The LGTM All-in-One Stack - Unified Observability for Homelabs

The LGTM All-in-One Stack - Unified Observability for Homelabs architecture diagram

Running a full observability stack usually means deploying Prometheus, Loki, Tempo, and Grafana separately. That's four Helm charts, four sets of configuration, and four things that can break independently. For a homelab, that felt like overkill.

Then I discovered Grafana's otel-lgtm image - an all-in-one container that bundles everything together. This is Part 1 of my observability series, covering the foundation of my monitoring setup.

What is LGTM?

LGTM stands for Loki, Grafana, Tempo, Mimir. It's Grafana's complete observability stack:

  • Loki: Log aggregation (like Elasticsearch, but simpler)
  • Grafana: Dashboards and visualisation
  • Tempo: Distributed tracing backend
  • Mimir: Long-term metrics storage (Prometheus-compatible)

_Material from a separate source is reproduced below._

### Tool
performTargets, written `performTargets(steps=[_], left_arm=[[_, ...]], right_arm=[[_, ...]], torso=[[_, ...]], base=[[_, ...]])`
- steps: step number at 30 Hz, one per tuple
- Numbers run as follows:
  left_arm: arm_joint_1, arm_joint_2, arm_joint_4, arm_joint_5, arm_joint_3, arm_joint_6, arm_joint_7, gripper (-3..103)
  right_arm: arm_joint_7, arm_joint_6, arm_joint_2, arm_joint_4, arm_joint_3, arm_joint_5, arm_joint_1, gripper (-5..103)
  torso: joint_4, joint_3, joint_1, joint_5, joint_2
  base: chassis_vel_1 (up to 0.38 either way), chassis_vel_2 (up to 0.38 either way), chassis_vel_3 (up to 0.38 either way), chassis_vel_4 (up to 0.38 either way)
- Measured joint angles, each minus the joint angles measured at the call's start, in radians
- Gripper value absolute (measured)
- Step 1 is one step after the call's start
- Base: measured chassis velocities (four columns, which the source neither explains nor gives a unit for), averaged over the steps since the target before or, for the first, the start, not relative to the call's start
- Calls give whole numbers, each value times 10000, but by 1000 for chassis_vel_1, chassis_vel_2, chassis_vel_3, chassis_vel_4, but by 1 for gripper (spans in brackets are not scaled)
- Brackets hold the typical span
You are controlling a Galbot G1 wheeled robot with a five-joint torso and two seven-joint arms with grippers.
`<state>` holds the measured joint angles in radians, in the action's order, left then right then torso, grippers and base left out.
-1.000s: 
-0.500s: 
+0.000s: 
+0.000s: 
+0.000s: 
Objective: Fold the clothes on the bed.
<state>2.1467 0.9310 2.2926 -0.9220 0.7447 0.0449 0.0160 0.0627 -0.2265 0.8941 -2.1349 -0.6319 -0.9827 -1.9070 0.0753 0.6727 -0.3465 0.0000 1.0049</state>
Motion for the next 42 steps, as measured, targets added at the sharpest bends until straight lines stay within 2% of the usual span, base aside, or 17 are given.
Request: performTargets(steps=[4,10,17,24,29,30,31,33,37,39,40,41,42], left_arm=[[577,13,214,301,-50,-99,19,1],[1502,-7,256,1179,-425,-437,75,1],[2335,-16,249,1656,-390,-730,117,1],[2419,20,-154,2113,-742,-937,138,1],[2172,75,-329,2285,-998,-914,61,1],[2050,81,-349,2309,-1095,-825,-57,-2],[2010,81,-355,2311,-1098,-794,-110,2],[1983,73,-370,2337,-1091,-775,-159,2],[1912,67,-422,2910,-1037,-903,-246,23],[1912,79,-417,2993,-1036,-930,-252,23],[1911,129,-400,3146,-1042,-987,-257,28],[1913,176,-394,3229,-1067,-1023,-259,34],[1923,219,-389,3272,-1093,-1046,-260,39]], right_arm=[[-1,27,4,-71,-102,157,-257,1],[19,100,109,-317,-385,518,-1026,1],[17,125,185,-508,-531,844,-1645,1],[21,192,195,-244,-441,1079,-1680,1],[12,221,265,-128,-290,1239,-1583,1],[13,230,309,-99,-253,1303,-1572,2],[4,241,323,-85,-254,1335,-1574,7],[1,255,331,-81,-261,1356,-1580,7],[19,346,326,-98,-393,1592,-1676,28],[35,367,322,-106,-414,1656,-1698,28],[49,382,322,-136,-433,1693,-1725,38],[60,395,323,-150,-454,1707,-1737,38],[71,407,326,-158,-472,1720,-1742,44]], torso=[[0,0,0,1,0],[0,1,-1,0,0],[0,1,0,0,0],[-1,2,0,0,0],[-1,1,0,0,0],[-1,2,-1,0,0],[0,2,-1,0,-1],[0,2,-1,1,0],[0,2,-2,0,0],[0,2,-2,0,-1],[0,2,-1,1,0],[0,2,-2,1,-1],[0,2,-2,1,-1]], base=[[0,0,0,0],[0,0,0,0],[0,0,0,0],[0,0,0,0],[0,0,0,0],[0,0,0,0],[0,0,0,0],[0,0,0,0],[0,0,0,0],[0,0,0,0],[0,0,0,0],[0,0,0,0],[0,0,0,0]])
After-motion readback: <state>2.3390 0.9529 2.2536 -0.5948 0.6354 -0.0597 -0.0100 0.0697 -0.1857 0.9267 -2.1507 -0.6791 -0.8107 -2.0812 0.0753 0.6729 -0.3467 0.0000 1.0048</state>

The grafana/otel-lgtm image packages all of these (plus Pyroscope for profiling) into a single container. One deployment, one service, complete observability.

Why All-in-One?

For a homelab, the benefits are significant:

Resource efficiency: Instead of 4+ deployments with their own memory footprints, you get one container with shared resources. My LGTM stack runs happily with 512Mi-2Gi of memory.

Simpler configuration: One place to configure everything. No worrying about Prometheus scrape configs pointing to the right Loki endpoint.

Easier debugging: When something breaks, there's only one thing to look at.

Built-in OTLP support: The container includes an OpenTelemetry collector, so everything speaks the same protocol.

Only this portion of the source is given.